Google Git
Sign in
chromium / chromium / src / 711ab9bc / . / ios / chrome / browser / signin / system_identity_manager.h
blob: 159d5434db3a88b7a86f2cf8f1fd819790542e66 [file] [log] [blame]
// Copyright 2022 The Chromium Authors
// Use of this source code is governed by a BSD-style license that can be
// found in the LICENSE file.
#ifndef IOS_CHROME_BROWSER_SIGNIN_SYSTEM_IDENTITY_MANAGER_H_
#define IOS_CHROME_BROWSER_SIGNIN_SYSTEM_IDENTITY_MANAGER_H_
#import <UIKit/UIKit.h>
#include <map>
#include <set>
#include <string>
#include "base/functional/callback.h"
#include "base/observer_list.h"
#include "base/sequence_checker.h"
#include "base/time/time.h"
#include "base/types/expected.h"
#include "ios/chrome/browser/signin/capabilities_types.h"
#include "ios/chrome/browser/signin/system_identity_manager_observer.h"
#include "third_party/abseil-cpp/absl/types/optional.h"
@protocol RefreshAccessTokenError;
@protocol SystemIdentity;
@protocol SystemIdentityInteractionManager;
class SystemIdentityManagerObserver;
// SystemIdentityManager abstracts the signin flow on iOS.
class SystemIdentityManager {
public:
// Alias SystemIdentityCapabilityResult.
using CapabilityResult = SystemIdentityCapabilityResult;
// Value returned by IdentityIteratorCallback.
enum class IteratorResult {
kContinueIteration,
kInterruptIteration,
};
// Value representing a refresh access token.
struct AccessTokenInfo {
// The access token itself.
std::string token;
// The time at which this access token will expire. This will be set to the
// NULL time value of `base::Time()` when no expiration time is available.
base::Time expiration_time;
};
// Callback invoked for each id<SystemIdentity> when iterating over them
// with `IterateOverIdentities()`. The returned value can be used to stop
// the iteration prematurely.
using IdentityIteratorCallback =
base::RepeatingCallback<IteratorResult(id<SystemIdentity>)>;
// Callback returned when presenting an account detail view. This callback
// can be invoked to dismiss the view (with animation if `animated` is true).
using DismissViewCallback = base::OnceCallback<void(bool animated)>;
// Callback invoked when the `ForgetIdentity()` operation completes.
using ForgetIdentityCallback = base::OnceCallback<void(NSError*)>;
// Callback invoked when the `GetAccessToken()` operation completes.
using AccessTokenCallback =
base::OnceCallback<void(absl::optional<AccessTokenInfo>, NSError*)>;
// Callback invoked when the `GetHostedDomain()` operation completes.
using HostedDomainCallback = base::OnceCallback<void(NSString*, NSError*)>;
// Callback invoked when the `CanOfferExtendedSyncPromos()` or
// `IsSubjectToParentalControls()` operations complete.
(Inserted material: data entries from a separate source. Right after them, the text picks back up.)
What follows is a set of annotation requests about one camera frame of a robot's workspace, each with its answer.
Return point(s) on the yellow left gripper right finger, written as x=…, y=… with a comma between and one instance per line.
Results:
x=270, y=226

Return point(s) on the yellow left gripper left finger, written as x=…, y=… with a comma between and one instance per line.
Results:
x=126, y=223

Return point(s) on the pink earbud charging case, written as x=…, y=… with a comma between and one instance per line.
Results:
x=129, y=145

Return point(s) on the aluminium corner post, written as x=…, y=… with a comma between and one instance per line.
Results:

using FetchCapabilityCallback = base::OnceCallback<void(CapabilityResult)>;
// Callback invoked when the `FetchCapabilitie()` operation completes.
using FetchCapabilitiesCallback =
base::OnceCallback<void(std::map<std::string, CapabilityResult>)>;
// Callback invoked when `HandleMDMNotification` completes. Is is invoked
// with a boolean indicating whether the device is blocked or not.
using HandleMDMCallback = base::OnceCallback<void(bool)>;
SystemIdentityManager();
SystemIdentityManager(const SystemIdentityManager&) = delete;
SystemIdentityManager& operator=(const SystemIdentityManager&) = delete;
virtual ~SystemIdentityManager();
// Asynchronously returns the value of the account capability that determines
// whether Chrome should offer extended sync promos to `identity`. This value
// will have a refresh period of 24 hours, meaning that at retrieval it may be
// stale. If the value is not populated, as in a fresh install, the capability
// will be considered as not allowed for identity.
//
// This is a wrapper around `FetchCapabilities()`.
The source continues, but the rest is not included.